## What you should do
With the material below, print exactly the lines between the line holding "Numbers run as" and the line holding "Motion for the", inclusive. Add nothing else.

————————

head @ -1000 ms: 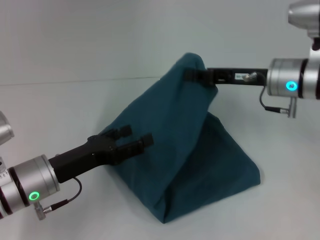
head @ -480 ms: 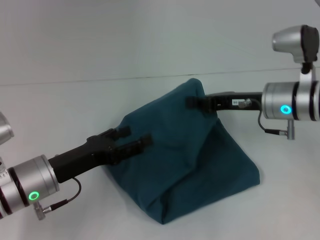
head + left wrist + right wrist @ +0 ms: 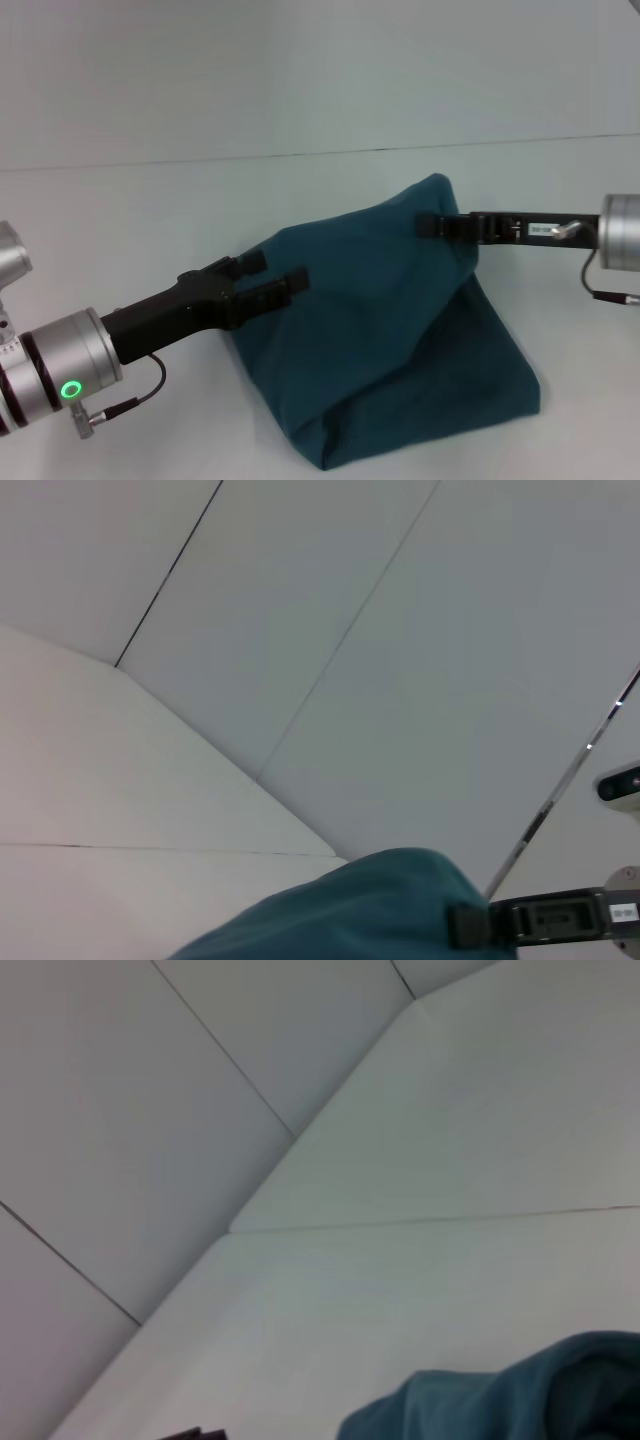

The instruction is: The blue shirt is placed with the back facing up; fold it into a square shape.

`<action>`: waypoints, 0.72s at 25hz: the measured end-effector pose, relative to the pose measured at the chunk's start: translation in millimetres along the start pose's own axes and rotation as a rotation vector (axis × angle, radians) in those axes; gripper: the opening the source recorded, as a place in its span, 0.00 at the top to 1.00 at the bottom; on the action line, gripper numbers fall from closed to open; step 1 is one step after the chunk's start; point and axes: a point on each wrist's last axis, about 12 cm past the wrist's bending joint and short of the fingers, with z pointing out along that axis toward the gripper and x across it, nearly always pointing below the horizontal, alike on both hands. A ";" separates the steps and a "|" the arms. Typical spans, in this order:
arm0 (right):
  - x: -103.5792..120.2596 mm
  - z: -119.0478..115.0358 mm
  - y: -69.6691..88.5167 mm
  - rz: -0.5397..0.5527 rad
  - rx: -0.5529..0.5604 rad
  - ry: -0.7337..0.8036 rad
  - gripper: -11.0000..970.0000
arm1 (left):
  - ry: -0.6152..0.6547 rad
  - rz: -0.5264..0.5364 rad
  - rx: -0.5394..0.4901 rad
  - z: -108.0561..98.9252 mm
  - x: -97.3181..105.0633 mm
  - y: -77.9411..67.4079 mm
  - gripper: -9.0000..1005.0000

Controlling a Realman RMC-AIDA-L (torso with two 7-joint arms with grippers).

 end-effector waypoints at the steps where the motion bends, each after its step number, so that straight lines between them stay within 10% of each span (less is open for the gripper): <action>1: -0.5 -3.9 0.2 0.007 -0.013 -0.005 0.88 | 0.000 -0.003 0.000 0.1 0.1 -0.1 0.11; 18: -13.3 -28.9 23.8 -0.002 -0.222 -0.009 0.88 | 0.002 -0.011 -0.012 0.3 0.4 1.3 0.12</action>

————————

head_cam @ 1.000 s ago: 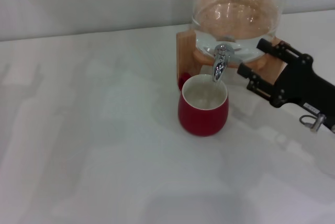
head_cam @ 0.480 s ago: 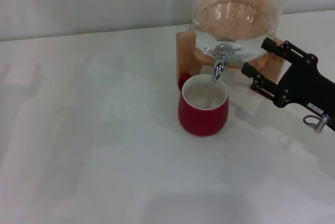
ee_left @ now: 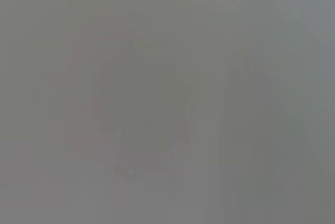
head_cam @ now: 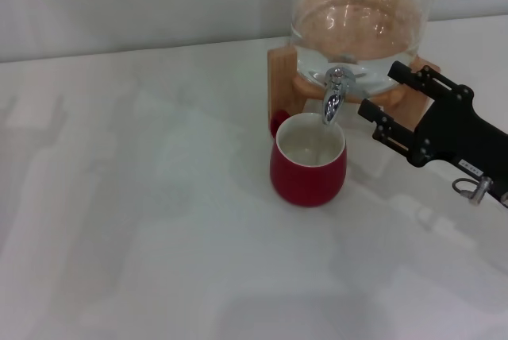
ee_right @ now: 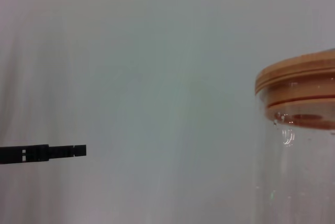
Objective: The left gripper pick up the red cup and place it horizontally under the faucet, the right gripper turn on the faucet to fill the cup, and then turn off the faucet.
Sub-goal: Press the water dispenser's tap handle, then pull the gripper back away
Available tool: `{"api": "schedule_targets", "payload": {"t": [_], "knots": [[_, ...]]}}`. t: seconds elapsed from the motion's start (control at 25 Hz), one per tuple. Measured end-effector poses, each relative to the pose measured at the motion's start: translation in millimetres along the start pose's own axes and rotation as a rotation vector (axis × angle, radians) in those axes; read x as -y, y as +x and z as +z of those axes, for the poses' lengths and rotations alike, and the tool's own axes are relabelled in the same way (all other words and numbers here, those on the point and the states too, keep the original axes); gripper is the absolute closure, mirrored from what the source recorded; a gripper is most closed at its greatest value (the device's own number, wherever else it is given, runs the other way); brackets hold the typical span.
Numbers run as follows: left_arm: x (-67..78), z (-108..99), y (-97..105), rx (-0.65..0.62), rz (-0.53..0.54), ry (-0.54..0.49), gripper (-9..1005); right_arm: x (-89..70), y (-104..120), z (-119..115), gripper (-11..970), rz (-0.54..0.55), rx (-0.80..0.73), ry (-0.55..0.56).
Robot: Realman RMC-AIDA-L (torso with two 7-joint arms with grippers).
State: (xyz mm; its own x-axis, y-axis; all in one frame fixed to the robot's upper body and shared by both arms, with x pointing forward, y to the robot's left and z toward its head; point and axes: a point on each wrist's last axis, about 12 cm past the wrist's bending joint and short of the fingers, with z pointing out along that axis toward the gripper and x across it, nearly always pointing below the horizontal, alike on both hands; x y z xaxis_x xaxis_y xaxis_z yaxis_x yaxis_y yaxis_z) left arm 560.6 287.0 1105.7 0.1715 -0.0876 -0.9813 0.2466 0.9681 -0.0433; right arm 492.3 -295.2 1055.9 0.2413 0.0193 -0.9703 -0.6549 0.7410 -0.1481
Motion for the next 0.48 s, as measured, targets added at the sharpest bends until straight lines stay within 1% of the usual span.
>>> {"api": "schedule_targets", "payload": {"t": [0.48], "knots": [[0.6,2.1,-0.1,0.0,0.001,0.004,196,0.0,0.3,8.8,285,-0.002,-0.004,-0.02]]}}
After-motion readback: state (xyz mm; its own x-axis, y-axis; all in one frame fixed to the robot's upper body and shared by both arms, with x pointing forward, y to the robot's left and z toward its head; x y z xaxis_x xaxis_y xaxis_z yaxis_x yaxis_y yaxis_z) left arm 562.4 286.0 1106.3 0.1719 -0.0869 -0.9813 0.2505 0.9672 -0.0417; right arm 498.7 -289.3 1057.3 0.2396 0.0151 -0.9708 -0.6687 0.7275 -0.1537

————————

## Solution
Numbers run as follows: left_arm: x (-67..78), z (-108..99), y (-97..105), rx (-0.65..0.62), rz (-0.53..0.54), ry (-0.54..0.49), gripper (-9..1005); right_arm: x (-89..70), y (-104..120), z (-119..115), gripper (-11..970), rz (-0.54..0.55), rx (-0.80..0.73), ry (-0.55..0.56).
Robot: Realman RMC-AIDA-L (torso with two 7-joint arms with grippers).
State: (xyz mm; its own x-axis, y-axis; all in one frame fixed to the robot's upper body and shared by both arms, with x pointing forward, y to the robot's left and z toward its head; point and axes: a point on each wrist's last axis, about 12 cm past the wrist's bending joint and short of the fingers, with z pointing out along that axis toward the gripper and x across it, nearly always pointing below the horizontal, alike on both hands; x y z xaxis_x xaxis_y xaxis_z yaxis_x yaxis_y yaxis_z) left arm 560.6 287.0 1105.7 0.1715 -0.0876 -0.9813 0.2466 0.9681 -0.0433; right arm 492.3 -295.2 1055.9 0.2413 0.0193 -0.9703 -0.6549 0.7410 -0.1481
Motion for the next 0.48 s, as measured, targets added at the sharpest bends until straight lines stay within 1% of the usual span.

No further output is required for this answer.